/---

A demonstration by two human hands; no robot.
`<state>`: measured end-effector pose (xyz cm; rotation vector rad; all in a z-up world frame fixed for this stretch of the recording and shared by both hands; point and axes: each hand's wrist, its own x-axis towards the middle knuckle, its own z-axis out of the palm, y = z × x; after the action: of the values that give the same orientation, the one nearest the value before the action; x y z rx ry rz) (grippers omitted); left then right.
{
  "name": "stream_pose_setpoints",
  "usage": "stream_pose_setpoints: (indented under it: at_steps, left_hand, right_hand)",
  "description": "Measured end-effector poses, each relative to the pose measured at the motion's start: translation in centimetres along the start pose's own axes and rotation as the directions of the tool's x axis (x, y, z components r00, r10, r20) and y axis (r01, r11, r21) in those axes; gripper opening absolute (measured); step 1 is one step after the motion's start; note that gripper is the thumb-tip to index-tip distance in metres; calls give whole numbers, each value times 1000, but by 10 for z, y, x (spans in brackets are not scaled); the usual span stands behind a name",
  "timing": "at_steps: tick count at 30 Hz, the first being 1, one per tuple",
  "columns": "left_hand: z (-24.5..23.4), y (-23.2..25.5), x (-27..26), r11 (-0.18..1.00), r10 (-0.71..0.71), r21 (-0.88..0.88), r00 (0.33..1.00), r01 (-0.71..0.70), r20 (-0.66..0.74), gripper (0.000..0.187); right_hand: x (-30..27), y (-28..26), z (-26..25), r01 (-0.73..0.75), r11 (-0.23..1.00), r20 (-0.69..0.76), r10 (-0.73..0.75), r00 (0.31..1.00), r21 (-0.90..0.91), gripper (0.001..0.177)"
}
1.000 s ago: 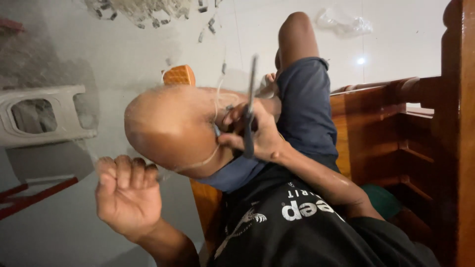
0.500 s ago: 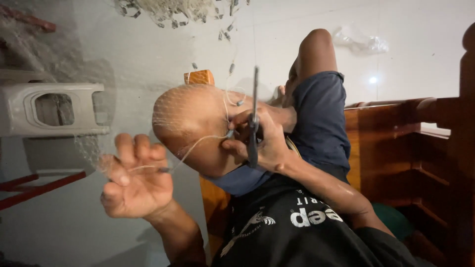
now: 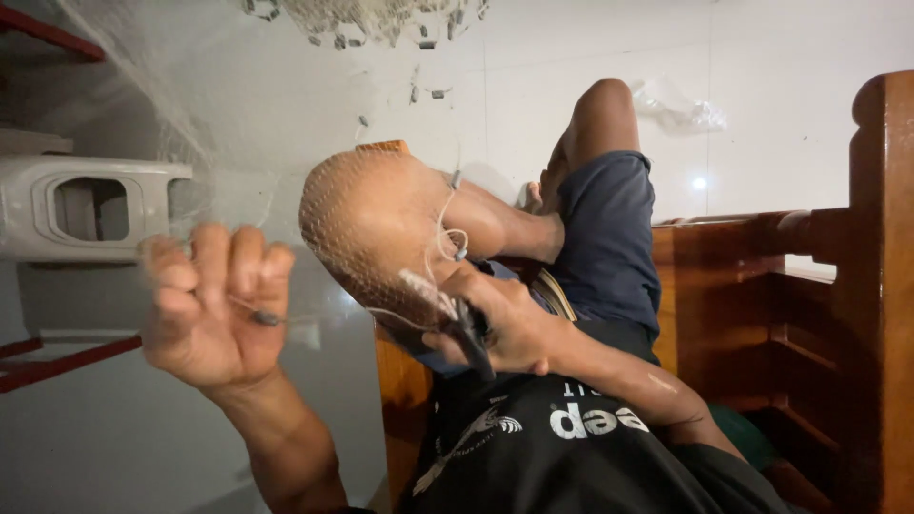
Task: Repairing a fishing net by trimming damaged sections with scissors and weaving new mesh using a netting needle.
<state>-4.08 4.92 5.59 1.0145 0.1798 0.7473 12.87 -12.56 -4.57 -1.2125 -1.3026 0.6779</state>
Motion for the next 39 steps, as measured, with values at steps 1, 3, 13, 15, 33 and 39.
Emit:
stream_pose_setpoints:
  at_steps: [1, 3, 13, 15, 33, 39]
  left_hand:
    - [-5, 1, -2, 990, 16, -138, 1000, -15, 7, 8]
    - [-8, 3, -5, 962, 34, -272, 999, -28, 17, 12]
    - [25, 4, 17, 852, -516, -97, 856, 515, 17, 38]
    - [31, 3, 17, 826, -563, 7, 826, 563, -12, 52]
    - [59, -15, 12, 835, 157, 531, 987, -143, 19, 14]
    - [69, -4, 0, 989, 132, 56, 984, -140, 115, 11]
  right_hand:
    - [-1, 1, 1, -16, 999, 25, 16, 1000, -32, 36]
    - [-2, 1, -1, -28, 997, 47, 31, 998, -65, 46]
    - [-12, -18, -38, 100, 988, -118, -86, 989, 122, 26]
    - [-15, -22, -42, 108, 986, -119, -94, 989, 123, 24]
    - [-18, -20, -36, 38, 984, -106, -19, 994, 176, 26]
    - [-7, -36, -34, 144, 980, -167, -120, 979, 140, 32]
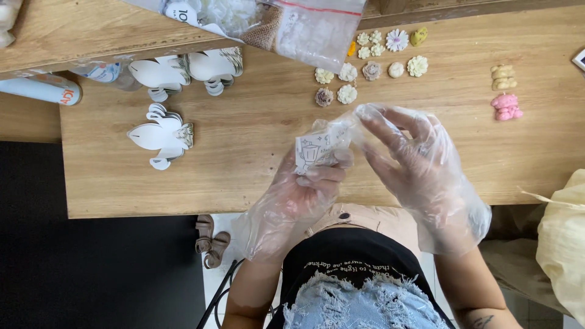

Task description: The recorder packages various flower-shaped decorative candles into plastic bags and cardboard boxes.

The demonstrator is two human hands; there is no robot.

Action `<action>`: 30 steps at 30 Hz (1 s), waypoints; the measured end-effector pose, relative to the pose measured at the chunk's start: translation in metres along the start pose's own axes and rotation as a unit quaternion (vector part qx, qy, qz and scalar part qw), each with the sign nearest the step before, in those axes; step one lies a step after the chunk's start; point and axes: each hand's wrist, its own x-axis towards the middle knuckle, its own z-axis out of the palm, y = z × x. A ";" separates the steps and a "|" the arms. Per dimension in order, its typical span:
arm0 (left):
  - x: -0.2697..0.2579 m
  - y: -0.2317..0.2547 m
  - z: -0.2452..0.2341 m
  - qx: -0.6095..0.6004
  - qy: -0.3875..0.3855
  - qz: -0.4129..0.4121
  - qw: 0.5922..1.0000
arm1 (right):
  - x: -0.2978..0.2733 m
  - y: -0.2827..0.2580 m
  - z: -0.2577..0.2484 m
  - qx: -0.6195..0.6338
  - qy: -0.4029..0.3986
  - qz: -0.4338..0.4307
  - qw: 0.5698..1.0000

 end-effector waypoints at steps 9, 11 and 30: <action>-0.003 0.008 -0.008 0.049 0.007 -0.036 0.998 | 0.005 0.008 -0.013 -0.088 -0.022 -0.125 0.988; -0.007 0.013 -0.018 0.074 0.014 -0.036 0.997 | 0.004 0.008 -0.013 -0.101 -0.016 -0.136 0.985; 0.002 0.000 0.008 0.708 0.179 0.300 0.614 | -0.050 0.041 0.035 0.701 -0.042 0.309 0.642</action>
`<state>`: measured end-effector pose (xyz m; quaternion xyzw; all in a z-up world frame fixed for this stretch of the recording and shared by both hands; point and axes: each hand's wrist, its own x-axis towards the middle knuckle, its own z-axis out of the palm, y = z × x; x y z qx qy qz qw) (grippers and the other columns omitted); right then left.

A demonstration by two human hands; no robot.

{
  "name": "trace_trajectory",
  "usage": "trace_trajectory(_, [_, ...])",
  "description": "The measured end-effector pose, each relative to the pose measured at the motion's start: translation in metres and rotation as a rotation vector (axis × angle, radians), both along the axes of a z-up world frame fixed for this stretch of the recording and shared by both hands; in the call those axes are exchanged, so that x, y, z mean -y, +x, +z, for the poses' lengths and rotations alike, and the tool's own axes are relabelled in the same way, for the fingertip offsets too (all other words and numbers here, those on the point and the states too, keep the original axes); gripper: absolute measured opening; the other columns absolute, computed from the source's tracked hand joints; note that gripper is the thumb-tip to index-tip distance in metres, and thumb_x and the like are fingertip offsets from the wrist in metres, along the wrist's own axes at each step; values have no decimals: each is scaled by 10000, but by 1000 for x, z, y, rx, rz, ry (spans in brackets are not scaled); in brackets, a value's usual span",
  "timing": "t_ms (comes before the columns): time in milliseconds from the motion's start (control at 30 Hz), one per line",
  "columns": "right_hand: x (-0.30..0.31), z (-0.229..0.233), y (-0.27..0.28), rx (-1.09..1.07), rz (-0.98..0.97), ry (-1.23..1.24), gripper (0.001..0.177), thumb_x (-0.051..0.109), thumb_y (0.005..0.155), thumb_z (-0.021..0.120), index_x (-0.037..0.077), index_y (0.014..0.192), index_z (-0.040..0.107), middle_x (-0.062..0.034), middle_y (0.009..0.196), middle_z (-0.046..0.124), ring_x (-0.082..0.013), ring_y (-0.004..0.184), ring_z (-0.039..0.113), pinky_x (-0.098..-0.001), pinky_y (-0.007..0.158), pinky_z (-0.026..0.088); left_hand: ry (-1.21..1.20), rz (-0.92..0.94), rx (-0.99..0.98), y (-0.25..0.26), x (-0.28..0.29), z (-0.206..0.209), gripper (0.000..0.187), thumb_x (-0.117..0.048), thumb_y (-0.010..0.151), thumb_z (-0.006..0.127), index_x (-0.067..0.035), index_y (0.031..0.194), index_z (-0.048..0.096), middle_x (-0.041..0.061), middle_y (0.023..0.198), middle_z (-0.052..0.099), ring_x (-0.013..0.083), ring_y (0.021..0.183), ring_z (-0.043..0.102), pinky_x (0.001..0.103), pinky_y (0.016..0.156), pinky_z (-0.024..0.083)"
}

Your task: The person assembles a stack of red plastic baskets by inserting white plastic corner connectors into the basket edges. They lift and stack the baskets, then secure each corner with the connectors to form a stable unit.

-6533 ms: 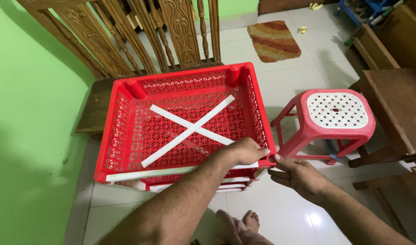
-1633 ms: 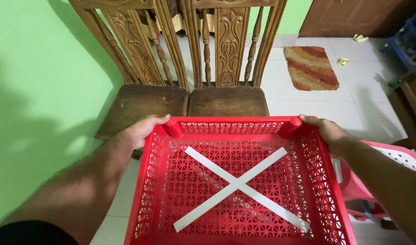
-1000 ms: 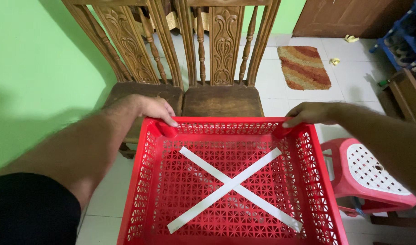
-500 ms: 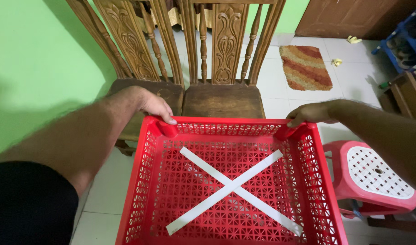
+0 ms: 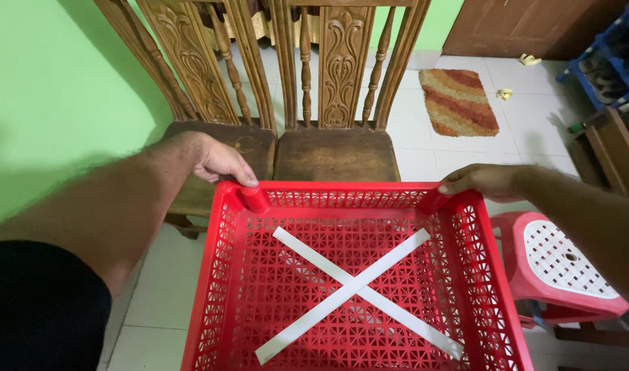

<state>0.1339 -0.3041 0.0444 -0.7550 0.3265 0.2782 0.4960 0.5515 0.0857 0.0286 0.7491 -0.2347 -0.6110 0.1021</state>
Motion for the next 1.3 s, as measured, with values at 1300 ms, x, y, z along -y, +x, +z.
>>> trace_trajectory(1300, [-31, -3, -21, 206, 1, -417, 593, 539, 891, 656, 143, 1330, 701, -117, 1258, 763, -239, 1178, 700, -418, 1069, 512, -649, -357, 1057, -90, -46, 31, 268, -186, 742, 862, -67, 963, 768, 130, 1008, 765, 313, 990, 714, 433, 906, 567])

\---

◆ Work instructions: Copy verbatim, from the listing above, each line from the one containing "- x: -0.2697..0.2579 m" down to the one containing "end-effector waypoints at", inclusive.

◆ Output below:
  - x: -0.2697..0.2579 m
  - y: -0.2317..0.2547 m
  - z: -0.2452..0.2341 m
  - qx: -0.6095..0.6004
  - qy: -0.3875..0.3855
  - qz: -0.4129..0.4121
  - qw: 0.5922..1.0000
arm1 (right):
  - x: -0.2978..0.2733 m
  - y: -0.2827..0.2580 m
  - z: -0.2577..0.2484 m
  - qx: -0.6195..0.6338
  - qy: -0.4029..0.3986
  - qz: -0.4338..0.4307
  - qw: 0.5698..1.0000

 end-effector waypoints at steps 9, 11 and 30: <action>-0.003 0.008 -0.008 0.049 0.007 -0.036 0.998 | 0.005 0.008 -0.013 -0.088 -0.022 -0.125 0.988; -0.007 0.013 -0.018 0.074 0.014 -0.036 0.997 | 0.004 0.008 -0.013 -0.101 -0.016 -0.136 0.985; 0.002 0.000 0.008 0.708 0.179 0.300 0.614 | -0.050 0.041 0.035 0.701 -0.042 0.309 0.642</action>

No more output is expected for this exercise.